Sure, it would be easy to blame the sudden artistic tendencies of Tomahawk on Mike Patton. He is the big name, he has a reputation for being one of the more controlling musicians out there, and he has a broad enough sense of what music can be to have commited mouth farts to digital media. The appropriation of traditional Native American works for performance in a hard rock setting, well, it just seems like something that Patton would have thought up and forced on the lackeys he calls his bandmates.
Except, that’s not how it worked at all.
Despite Patton’s intimidating presence at the forefront of the band, doing all of the vocals and adding the noise that pushes the sound of the band beyond that of the typical rock getup, it’s never really been his band. It’s Duane Denison’s, the Jesus Lizard guitar wizard with the angular playing style and the unconventional songwriting technique. Never has that been more true than right now, as Anonymous is almost entirely Denison’s doing. He’s the one who toured reservations with Hank Williams III, he’s the one who did piles of research on Native American culture and customs, he’s the one who found the turn-of-the-century transcriptions of Native American songs, he’s the one who decided they’d make killer songs for a new Tomahawk album, a way for the band to reach back to the heritage that its name implied.
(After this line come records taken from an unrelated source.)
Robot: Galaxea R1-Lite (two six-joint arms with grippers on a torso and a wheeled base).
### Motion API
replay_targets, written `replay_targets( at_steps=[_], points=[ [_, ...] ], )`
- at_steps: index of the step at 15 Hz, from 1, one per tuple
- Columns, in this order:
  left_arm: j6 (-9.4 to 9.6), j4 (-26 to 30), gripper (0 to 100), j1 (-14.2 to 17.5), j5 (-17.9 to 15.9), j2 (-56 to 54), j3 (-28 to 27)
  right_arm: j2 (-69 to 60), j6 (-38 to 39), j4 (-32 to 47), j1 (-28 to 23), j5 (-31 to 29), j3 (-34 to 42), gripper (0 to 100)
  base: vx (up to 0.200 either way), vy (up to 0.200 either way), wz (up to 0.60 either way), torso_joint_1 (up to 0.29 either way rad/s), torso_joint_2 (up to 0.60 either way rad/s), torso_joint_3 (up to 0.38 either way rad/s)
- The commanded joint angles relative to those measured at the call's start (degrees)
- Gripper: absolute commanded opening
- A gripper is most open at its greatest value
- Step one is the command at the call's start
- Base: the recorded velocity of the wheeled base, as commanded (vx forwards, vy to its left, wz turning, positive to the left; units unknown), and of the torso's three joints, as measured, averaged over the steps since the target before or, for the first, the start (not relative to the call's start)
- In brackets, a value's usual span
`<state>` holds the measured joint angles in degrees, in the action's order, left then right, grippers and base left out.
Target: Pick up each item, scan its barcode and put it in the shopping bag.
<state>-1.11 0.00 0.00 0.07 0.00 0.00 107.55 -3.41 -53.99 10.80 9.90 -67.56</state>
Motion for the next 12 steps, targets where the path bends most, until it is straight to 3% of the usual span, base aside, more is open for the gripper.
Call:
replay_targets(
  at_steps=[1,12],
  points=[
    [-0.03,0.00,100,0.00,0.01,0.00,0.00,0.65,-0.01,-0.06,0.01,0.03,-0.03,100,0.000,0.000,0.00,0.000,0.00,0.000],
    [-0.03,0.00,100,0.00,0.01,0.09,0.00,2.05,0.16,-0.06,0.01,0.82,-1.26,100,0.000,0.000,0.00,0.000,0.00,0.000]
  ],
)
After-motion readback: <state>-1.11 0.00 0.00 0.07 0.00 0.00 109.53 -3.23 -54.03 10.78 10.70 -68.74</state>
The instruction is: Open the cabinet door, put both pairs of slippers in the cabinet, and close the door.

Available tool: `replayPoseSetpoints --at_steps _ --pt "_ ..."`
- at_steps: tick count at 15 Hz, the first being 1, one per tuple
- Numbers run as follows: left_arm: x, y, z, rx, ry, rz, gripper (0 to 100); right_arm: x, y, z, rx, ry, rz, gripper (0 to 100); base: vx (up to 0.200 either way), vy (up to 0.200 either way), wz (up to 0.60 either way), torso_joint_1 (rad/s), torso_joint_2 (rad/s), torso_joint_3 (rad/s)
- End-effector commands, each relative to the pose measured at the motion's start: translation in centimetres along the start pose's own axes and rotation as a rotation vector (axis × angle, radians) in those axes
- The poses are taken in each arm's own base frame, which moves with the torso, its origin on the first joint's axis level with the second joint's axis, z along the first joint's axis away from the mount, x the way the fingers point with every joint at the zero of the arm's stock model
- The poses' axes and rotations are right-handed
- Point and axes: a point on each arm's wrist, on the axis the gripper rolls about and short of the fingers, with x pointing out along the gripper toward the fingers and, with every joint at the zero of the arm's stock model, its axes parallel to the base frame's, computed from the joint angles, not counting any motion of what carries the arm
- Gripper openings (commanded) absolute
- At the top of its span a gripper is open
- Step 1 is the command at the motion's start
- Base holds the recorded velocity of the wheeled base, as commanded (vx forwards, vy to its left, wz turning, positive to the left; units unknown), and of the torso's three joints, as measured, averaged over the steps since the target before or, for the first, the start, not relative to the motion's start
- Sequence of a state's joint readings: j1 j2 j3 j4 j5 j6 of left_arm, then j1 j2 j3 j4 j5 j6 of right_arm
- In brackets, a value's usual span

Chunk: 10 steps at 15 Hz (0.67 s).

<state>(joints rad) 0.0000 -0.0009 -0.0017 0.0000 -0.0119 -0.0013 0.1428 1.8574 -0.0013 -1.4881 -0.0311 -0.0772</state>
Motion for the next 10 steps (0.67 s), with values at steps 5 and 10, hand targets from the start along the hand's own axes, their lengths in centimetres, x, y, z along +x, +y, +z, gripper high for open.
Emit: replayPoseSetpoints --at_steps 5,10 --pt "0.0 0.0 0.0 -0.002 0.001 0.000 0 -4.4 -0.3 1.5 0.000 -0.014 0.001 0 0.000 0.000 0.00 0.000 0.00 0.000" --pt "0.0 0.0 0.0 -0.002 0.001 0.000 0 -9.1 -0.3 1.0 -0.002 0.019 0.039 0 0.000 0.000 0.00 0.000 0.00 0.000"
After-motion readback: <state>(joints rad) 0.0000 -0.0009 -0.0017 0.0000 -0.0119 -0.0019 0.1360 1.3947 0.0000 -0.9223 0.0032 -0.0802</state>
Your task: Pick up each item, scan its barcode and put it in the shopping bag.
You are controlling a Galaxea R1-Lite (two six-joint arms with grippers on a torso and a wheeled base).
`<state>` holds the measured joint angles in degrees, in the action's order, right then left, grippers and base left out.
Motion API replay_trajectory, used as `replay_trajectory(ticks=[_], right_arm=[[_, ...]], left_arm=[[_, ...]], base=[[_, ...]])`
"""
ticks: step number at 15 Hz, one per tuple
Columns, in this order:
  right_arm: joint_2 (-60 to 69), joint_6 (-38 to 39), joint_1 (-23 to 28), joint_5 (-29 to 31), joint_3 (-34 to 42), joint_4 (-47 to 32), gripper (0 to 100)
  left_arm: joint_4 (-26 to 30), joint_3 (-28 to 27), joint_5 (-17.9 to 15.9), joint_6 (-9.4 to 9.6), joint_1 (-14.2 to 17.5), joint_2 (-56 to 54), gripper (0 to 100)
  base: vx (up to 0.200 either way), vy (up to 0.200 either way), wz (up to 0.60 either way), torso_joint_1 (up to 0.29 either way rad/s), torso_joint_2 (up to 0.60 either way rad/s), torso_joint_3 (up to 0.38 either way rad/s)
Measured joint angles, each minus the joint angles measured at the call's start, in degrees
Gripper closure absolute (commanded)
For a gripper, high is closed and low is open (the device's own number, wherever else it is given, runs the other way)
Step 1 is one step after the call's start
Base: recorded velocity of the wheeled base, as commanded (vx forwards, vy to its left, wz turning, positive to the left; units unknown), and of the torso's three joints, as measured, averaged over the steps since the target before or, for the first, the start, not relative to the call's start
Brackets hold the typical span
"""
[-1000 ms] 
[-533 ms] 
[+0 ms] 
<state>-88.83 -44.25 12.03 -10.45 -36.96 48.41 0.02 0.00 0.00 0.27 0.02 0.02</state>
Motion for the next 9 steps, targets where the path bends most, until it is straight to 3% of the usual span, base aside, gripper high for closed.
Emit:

It is in this way that Anonymous was born, its title a reference to the fact that none of the songs have identifiable writers, as they were entirely uncredited in the transcriptions from which these new versions are derived.
In fact, Patton had so little to do with the origins of Anonymous that he wasn’t even in the same state as Denison and drummer John Stanier when they were recording the basic tracks for the album. They recorded the guitars, the bass, and the drums, sent the tracks to Patton, and let him do his thing. And, for once, it sounds as though Patton was stumped. For much of Anonymous, it sounds as though Patton is stretching for ideas as he tries to augment Denison and Stanier’s tracks. On some tracks, he adds english lyrics and rock ‘n roll melodies, giving the songs a far more modern (if also far less “authentic”) feel — the one-two punch of “Omaha Dance”, a slow burn that could have been a Faith No More B-side, and “Sun Dance”, a track that falls a bit more on the spastic, Mr. Bungle side of the Patton coin, are actually fantastic examples of where this works — while on other tracks, he simply intones, occasionally content to follow Denison’s guitar lines wherever they happen to go. Patton is trying to have his cake and eat it too, sometimes indulging in his experimental tendencies, sometimes trying to please the crowd with pop songs. It’s an approach that unfortunately gives the air of non-commitment, as though he never quite decided how to approach his source material.
Denison, on the other hand, is quite obviously fully invested in the project, and despite the non-traditional instrumentation he’s using to convey it, the conviction with which he plays betrays a true appreciation for his source material. Opener “War Song” is every bit as menacing as its title would imply, though not aggressive in the least — it’s more foreboding than anything, and punctuating it with a persistent thunderstorm was a nice touch on Patton’s part. Stanier’s drums take center stage in the utterly wonderful “Ghost Dance”, a song that sounds minimalist until you start to hear the layers upon layers of percussive sounds snaking around each other halfway through the song. Denison even tosses in a lovely little solo guitar piece at the end, something called “Long, Long Weary Day”, a track he calls a “parlor song”, apparently from the same era as the Native American tracks featured on the album. Whether it’s as a moment of context, juxtaposition, or just a pretty way to finish the album, it’s a nice touch.
It is with Denison’s commitment in mind that the tendency exists to forgive Patton’s gratuitous (not to mention vaguely cheesy) rhythmic repetition of the word “totem” on “Totem” and his decision to turn the extended middle section of “Mescal Rite 2” into one of his now trademarked hip-hop moments. While Patton does add to the variety of the album and occasionally gives his rabid band of listeners something to sing along to, he is more of an overbearing afterthought on an album oozing with the care of its primary driving force. Denison might want to look into the release of an instrumental version of Anonymous; compelling as it is, it falls just short of doing his vision justice.